La Tunisie serait-elle en position de force sur la question de la gestion de la crise migratoire ? Sur cette question Ghazi Ben Ahmed indique que « Giorgia Meloni a ouvert la boite de pandore en mettant la Tunisie en position de faire chanter l’Union Européenne sur la question migratoire et les élections européennes de 2024, n’y sont pas étrangers », explique-t-il.
Dans une interview accordée à la chaîne « Russia Today », en marge de sa visite à Moscou, le ministre des Affaires étrangères tunisien, Nabil Ammar, a déclaré que « c’étaient les Européens qui avaient tenu à ce que cet accord ait lieu, étant convaincus que la vision devait changer pour un partenariat dans l’intérêt des deux parties ».
« Nous allons voir la prochaine période comment cet accord sera traduit dans les faits » a-t-il encore ajouté.

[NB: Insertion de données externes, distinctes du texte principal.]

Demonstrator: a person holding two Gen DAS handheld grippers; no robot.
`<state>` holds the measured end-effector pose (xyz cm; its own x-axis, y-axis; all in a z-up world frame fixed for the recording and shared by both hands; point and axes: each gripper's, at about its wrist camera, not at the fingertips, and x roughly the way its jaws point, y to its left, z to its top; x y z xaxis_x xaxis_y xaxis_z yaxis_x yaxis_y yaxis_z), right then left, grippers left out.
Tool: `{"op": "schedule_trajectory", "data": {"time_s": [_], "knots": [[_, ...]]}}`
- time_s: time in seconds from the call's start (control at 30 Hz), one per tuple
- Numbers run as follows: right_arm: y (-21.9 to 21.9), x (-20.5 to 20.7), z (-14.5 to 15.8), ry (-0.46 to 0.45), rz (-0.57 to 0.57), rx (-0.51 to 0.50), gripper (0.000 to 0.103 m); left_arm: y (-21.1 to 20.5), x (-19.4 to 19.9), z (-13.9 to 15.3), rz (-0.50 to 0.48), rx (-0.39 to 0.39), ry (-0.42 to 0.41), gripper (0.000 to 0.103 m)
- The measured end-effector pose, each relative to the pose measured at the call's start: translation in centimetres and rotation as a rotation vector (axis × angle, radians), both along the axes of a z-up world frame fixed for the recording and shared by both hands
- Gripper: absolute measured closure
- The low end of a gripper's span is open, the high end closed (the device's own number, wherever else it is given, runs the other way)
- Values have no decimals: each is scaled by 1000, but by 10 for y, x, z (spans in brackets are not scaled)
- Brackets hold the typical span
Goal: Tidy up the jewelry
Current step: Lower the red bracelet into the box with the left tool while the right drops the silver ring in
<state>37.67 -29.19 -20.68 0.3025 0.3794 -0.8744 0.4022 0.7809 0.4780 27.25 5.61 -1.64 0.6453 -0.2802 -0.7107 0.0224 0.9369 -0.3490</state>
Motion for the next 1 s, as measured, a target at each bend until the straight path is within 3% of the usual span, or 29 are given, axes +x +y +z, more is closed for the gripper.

« La Tunisie est en train de préparer son « story telling », afin de savoir comment présenter les choses pour qu’elles soient en conformité avec leur mantra. La Tunisie refuse d’être un garde frontière de l’UE mais signe un mémorandum avec elle. Elle refuse également les diktats du FMI mais tout en laissant la porte ouverte en mettant en place une politique d’austérité », conclut Ghazi Ben Ahmed.
Le projet de règlement actuellement en débat vise à coordonner l’intervention de l’Union européenne en cas d’une importante affluence d’exilés vers l’un de ses États membres. L’Allemagne, qui avait initialement rejeté le texte, a finalement accepté le compromis présenté jeudi.
Le compromis ayant obtenu la majorité nécessaire parmi les États membres fera ensuite l’objet de négociations avec le Parlement européen et ce malgré des réticences émises par l’Italie.
Ainsi, le texte propose, en cas d’afflux « massif » et « exceptionnel » de migrants, un régime dérogatoire moins favorable pour les demandeurs d’asile que les procédures habituelles. Il prolonge la durée possible de détention d’un migrant aux frontières extérieures de l’UE jusqu’à 40 semaines et simplifie les procédures d’examen des demandes d’asile pour un plus grand nombre d’exilés, permettant ainsi des renvois plus aisés.
Par ailleurs, le texte prévoit une activation rapide de mécanismes de solidarité envers l’État membre confronté à cette affluence, incluant la relocalisation des demandeurs d’asile ou une contribution financière.